GLOBAL MARKETS- Shares, bonds recover footing as liquidity fears ease
* Fed officials move to put brakes on dollar rally
* China's central bank soothes liquidity fears, lifting shares off lows
* U.S. Treasury yields retreat from two-year high
LONDON, June 25 (Reuters) - World bonds, equities and commodities recovered some of their recent losses on Tuesday and a dollar rally cooled as comments by U.S. and Chinese central bankers eased concerns about liquidity conditions.
Markets from safe-haven U.S. Treasuries to riskier stocks, credit instruments and emerging market assets had tumbled for nearly a week after the Federal Reserve signalled an end to its stimulus and as signs of a credit squeeze emerged in China.
The sell-off began to loose steam in New York on Monday when two Fed policymakers downplayed the notion of an imminent end to the U.S. central bank's money-printing and said the market reaction was not yet a cause for concern.
Asian markets then capped a day of wild swings, during which Chinese stocks plunged to their lowest since the global financial crisis, with a late rally on hopes authorities would step in to prevent a crisis.
"After all the moves we've seen in U.S. dollar buying, selling bonds, selling equities, I think we're going into a consolidation period," said Greg Matwejev, director of FX Hedge Fund Sales and Trading at Newedge.
Asian shares moved into positive territory after China's central bank committed to guiding interest rates to reasonable levels, and said it expected the factors behind a recent spike in interbank rates to gradually fade.
"China's new leaders are determined to address the financial risks that have built in the financial system because of excessive lending," said Koen De Leus, senior economist at KBC.
By mid-morning in Europe, soothing words from the two monetary authorities had lifted the broad FTSEurofirst 300 index FTEU3> by over 1.25 percent, recovering some of the 5.5 percent lost in the previous three trading days.
MSCI's index of Asia-Pacific shares outside Japan edged up 0.1 percent, having been as much as much as 1.2 percent lower during the day.
Global shares tracked by MSCI's world equity index were up 0.4 percent, just 2.3 percent higher than where they started the year.
The dollar, which has rallied sharply since Chairman Ben Bernanke said last Wednesday the Fed could begin tapering its bond-buying programme later this year, lost momentum as fears eased of an imminent end to its stimulus.

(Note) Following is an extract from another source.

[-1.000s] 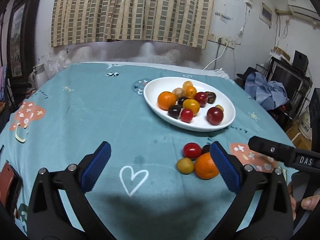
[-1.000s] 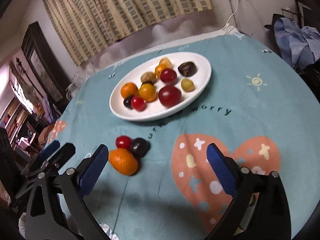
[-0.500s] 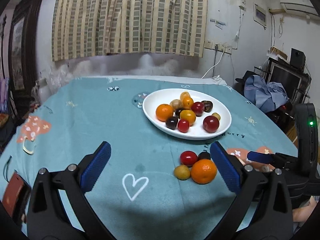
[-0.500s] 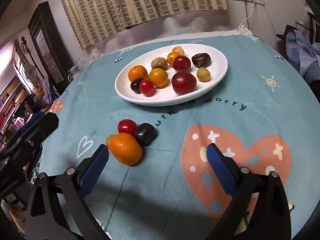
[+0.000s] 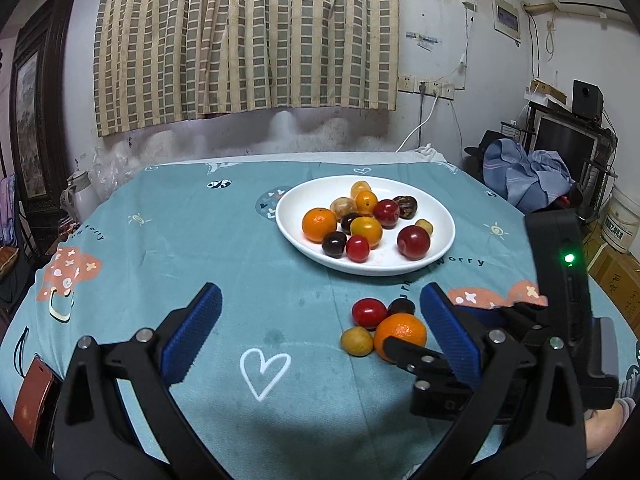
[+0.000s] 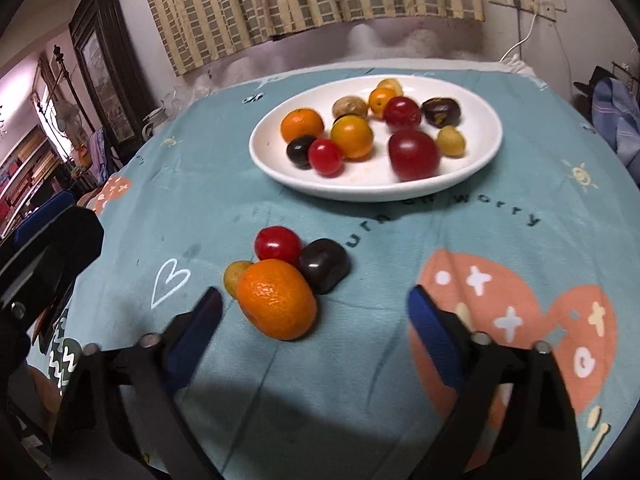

The dollar was down 0.3 percent at 97.40 yen, off Monday's two-week high of 98.72 yen. Against a basket of major currencies, the greenback was down 0.1 percent at 82.357 , retreating from a near three-week peak hit the previous day.
But expectations the Fed will move away from its ultra-loose monetary policy as the economy strengthens should keep the U.S. currency strong.
"The dollar will not only be supported by the Fed tapering debate, but if we see equity markets supported by Fed reassurance, that will be dollar-positive," said Ian Stannard, head of European FX strategy at Morgan Stanley.
U.S. government bond prices also steadied, with the benchmark 10-year yield falling back from a near-two-year high in cautious trade ahead of economic data later in the day.
German and other euro zone bonds followed a similar path, with uncertainty before several ECB policymakers were due to speak encouraging demand.
In commodity markets, oil and copper prices retreated from their recent lows, though the gloomy demand outlook stemming from signs of a slowdown in China kept gains in check.
"People are more comfortable that the U.S. has hit a sustainable recovery, but China is looking worse," said Tony Nunan, oil risk manager with Mitsubishi Corp.
Brent crude oil was up 79 cents a barrel at $101.95, moving away from a three-week low of $99.67 hit on Monday, while copper gained 1.3 percent to $6755.50 a tonne as it recovered from a three-year low.